About this task:
Each and every line below goes into your answer unchanged, but leave out the images.

Information shown:
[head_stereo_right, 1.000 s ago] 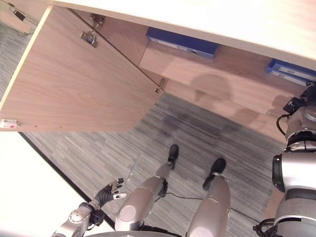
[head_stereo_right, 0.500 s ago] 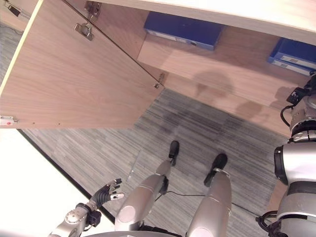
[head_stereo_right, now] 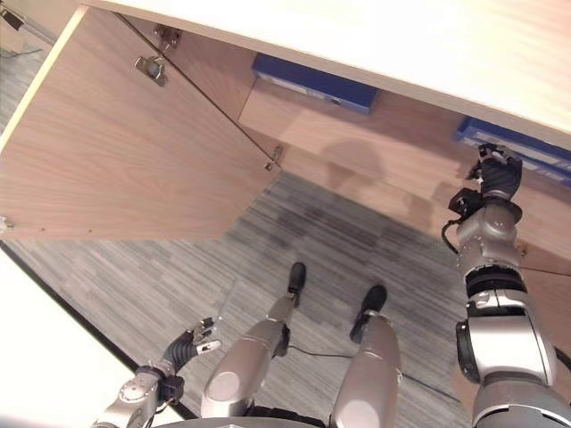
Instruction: Put the empty folder in the office cabinet
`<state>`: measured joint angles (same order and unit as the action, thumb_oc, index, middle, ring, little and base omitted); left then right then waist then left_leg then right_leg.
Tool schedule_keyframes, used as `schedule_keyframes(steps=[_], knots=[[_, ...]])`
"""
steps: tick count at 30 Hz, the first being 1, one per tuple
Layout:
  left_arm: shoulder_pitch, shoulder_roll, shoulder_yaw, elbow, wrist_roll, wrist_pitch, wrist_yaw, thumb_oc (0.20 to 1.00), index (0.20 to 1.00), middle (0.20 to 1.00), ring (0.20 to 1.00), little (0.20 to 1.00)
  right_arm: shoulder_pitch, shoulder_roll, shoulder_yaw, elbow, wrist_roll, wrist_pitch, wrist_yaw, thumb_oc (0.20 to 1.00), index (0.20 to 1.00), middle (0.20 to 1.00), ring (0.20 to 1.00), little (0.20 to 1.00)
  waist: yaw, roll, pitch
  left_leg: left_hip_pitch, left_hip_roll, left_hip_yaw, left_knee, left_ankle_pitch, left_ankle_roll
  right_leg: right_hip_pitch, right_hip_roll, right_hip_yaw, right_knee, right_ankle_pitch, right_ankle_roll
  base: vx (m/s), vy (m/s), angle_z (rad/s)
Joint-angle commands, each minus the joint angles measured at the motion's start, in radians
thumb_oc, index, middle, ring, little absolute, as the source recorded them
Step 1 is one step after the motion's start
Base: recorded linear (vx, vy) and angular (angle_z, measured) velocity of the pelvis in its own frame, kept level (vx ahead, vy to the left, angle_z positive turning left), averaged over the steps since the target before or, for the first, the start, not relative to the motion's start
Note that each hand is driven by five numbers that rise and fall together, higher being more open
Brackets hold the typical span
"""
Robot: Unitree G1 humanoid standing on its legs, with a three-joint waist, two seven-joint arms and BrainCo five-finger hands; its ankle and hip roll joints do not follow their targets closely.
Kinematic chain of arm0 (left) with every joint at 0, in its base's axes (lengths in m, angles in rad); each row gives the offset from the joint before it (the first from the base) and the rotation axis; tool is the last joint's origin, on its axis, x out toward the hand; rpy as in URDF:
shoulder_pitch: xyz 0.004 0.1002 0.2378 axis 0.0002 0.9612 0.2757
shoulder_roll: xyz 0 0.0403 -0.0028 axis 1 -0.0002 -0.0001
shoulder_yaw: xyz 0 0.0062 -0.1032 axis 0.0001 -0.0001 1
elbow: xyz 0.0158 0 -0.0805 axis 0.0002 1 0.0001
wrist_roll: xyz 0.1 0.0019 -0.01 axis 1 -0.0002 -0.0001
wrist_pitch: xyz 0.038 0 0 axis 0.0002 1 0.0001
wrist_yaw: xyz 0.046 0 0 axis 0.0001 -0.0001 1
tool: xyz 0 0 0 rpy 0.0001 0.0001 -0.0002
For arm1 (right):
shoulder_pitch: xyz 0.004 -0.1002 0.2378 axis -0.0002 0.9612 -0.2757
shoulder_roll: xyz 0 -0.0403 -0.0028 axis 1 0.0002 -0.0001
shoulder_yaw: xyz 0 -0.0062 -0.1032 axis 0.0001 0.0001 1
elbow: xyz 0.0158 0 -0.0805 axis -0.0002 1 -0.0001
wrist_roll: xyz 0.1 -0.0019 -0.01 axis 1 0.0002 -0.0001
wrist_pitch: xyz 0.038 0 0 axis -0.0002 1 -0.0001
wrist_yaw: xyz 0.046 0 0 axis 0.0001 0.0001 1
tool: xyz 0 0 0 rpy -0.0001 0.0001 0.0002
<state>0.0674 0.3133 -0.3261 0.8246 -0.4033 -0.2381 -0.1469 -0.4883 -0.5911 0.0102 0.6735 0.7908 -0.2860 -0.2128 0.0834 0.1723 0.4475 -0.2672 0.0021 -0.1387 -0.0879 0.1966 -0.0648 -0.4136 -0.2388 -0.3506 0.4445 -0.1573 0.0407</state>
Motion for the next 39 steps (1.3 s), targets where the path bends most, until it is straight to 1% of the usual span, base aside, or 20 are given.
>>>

Task output:
[head_stereo_right, 1.000 s ago] 
[head_stereo_right, 0.500 s ago] 
[head_stereo_right, now] 
Instruction: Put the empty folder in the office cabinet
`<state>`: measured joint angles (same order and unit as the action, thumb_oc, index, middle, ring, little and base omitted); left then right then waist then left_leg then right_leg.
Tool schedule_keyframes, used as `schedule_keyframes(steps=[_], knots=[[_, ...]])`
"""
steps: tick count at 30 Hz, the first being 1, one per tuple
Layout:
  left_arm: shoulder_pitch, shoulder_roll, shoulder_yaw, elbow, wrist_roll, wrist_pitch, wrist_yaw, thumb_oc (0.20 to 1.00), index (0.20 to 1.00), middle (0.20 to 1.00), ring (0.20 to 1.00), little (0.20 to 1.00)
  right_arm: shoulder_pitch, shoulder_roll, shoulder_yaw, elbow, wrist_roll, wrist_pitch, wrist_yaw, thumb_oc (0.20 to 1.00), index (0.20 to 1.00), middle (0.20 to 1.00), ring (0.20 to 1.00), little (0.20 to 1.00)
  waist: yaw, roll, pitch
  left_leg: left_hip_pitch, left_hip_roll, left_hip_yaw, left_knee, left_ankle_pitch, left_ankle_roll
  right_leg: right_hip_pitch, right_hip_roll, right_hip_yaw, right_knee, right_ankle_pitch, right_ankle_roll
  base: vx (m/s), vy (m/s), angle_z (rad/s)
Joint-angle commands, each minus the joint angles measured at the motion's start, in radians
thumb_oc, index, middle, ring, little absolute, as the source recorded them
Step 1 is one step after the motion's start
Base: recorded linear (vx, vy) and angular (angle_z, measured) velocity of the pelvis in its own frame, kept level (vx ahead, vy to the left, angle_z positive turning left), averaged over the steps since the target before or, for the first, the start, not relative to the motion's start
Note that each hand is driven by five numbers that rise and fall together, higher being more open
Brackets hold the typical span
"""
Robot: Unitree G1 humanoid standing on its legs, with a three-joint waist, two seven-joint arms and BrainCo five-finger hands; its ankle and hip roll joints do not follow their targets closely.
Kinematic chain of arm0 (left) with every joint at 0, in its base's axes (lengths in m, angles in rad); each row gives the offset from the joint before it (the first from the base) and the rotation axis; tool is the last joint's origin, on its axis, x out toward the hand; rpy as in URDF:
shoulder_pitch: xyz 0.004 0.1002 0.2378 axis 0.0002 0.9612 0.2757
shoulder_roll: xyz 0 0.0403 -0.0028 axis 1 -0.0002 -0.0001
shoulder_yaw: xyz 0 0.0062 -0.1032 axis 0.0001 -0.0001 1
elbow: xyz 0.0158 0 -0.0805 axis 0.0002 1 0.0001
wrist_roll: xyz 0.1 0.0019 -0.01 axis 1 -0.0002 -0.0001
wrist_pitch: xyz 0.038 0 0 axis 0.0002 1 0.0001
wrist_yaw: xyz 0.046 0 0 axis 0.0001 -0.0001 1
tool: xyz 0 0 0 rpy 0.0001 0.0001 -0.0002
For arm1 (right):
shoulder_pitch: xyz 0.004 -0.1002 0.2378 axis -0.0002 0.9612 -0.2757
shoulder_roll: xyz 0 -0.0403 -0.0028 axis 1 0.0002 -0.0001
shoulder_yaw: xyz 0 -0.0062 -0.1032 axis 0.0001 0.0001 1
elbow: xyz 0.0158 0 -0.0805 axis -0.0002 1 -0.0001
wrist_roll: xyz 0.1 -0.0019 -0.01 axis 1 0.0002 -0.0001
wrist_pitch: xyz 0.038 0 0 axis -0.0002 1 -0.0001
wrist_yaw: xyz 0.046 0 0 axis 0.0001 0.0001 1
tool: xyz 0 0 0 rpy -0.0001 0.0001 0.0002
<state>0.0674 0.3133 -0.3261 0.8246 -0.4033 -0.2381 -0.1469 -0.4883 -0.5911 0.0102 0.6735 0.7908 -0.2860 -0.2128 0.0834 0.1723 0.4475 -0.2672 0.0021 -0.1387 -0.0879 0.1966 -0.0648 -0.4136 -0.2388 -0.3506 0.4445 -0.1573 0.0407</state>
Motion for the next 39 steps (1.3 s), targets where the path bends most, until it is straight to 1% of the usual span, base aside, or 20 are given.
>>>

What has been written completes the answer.